First we have to join ourselves with deep piety to Christ’s Sacrifice in the Mass. Our entire life, through this linking to the Eucharist, is transformed into an act of adoration, of thanksgiving, and of reparation: it becomes a total self-giving of our person and our actions as instruments of Jesus Christ in the world. By transforming our day “into a Mass,” as St. Josemaría used to say, we are truly Eucharistic souls: men and women who strive to imitate the Divine Master in all their behavior.

Thus we can help everyone to receive the fruits of the Redemption; we become Christ’s instruments to teach others his doctrine, to bring them to the source of grace in the sacraments and lead them along paths of eternal life, doing so ourselves in our own daily life. Under the guidance of the Holy Spirit, we will accompany closely the footsteps of our Lord, and St. Josemaría’s aspiration will become a reality in our life: “We must give our life for others. That is the only way to live the life of Jesus Christ and to become one and the same with Him.”[12]

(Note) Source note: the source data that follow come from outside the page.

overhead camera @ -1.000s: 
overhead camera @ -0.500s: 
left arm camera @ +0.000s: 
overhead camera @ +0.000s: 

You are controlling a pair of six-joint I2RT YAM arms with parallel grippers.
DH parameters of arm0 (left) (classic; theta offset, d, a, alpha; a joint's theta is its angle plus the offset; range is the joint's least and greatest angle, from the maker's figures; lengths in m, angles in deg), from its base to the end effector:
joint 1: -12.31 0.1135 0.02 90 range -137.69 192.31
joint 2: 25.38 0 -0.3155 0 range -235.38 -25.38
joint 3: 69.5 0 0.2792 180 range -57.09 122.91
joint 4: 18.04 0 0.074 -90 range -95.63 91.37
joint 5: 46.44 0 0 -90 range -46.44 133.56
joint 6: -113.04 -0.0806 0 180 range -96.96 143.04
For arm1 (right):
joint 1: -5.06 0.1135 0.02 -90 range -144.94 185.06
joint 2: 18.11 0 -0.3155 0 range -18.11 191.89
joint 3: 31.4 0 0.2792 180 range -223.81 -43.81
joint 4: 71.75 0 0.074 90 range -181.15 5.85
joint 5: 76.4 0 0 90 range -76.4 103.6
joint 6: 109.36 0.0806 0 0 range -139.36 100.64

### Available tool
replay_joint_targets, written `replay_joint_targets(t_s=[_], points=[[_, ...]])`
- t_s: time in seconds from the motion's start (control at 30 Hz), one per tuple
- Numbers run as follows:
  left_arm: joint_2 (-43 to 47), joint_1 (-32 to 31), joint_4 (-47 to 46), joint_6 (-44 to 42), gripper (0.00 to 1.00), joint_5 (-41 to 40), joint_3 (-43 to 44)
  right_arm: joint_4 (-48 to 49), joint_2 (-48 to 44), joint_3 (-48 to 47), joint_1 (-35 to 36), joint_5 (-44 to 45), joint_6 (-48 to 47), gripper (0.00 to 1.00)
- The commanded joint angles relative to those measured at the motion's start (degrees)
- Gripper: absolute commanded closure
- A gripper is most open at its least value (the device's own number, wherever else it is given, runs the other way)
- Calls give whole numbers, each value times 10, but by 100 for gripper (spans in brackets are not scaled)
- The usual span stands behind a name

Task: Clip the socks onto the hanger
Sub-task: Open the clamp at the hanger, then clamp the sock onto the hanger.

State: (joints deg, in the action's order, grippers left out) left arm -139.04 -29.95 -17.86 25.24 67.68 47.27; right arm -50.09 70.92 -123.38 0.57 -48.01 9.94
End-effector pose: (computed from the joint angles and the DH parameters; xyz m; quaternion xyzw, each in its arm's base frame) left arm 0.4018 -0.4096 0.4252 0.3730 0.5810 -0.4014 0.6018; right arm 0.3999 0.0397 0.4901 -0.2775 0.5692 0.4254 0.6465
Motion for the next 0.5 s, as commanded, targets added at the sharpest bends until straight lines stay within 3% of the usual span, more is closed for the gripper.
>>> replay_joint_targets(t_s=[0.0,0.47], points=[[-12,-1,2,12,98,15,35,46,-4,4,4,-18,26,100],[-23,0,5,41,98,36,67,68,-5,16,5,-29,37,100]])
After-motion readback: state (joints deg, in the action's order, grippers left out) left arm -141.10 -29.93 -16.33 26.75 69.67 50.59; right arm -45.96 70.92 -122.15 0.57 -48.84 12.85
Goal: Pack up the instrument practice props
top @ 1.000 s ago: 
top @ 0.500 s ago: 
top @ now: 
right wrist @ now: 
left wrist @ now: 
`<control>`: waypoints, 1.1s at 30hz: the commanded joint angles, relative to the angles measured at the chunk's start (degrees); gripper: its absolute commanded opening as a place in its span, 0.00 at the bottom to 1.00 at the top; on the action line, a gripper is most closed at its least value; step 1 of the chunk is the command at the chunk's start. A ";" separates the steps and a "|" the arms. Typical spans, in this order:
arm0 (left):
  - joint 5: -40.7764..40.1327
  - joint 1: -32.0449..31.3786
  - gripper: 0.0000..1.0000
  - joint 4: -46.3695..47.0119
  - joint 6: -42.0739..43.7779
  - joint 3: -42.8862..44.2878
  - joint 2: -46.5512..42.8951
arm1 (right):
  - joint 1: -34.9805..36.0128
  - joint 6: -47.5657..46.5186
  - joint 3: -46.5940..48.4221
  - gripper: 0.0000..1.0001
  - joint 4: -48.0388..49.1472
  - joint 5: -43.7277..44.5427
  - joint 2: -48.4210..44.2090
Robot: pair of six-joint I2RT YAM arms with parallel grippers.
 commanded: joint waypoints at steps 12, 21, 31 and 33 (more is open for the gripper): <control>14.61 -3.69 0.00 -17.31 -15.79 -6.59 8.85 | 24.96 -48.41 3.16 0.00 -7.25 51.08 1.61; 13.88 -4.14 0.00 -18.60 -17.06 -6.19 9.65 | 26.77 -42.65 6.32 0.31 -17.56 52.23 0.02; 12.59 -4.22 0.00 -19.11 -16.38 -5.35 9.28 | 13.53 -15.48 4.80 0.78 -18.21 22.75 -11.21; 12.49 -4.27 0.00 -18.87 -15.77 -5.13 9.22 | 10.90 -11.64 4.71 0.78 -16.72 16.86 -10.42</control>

Another anniversary of our Father’s passage to heaven is drawing near. Let us go with faith to his intercession in the weeks still remaining before June 26th, so that, following faithfully his example and teaching, we too will learn to conform our lives to Christ’s, becoming one with Him.

On the day before the 26th we will recall the ordination of the first three priests of the Work, who have passed on to us a path of such great faithfulness. They were always engaged in “God’s concerns,” and therefore knew how to be completely docile to what our Father asked of them, in order to do Opus Dei faithfully in the service of the Church. People said of them, referring also to our Founder: he ordained them and now he is “killing” them with work. Let us learn from them, priests as well as lay people, how to never say “enough” before the demands of our priestly soul.

Continue being very closely united to my prayer and my intentions. I am depending especially on the sick—who are never lacking in the Work—and on those who are suffering for one reason or another. If they unite their sufferings to the Cross of Christ, joyfully offering their hardships and pains, they can become, in the midst of their weakness, firm pillars who sustain the others.

With all my affection, I bless you,

Your Father

+ Javier

Rome, June 1, 2010

Footnotes:

1. Jn 14:27.

2. Benedict XVI, Homily on the Solemnity of Pentecost, May 31, 2009.

3. Benedict XVI, Homily on the Solemnity of Pentecost, May 23, 2010.

4. St. Josemaría, Christ Is Passing By, no. 162.

5. John Paul II, Speech at Turin, May 24, 1998.

6. Benedict XVI, Address at a General Audience, May 5, 2010.

7. St. Josemaría, Notes taken in a meditation, December 25, 1973.

8. Benedict XVI, Address at a General Audience, May 5, 2010.

9. St. Josemaría, Christ Is Passing By, no. 120.

10. St. Josemaría, The Forge, no. 894.

11. Cf. 1 Tim 2:5.

12. St. Josemaría, The Way of the Cross, Fourteenth Station.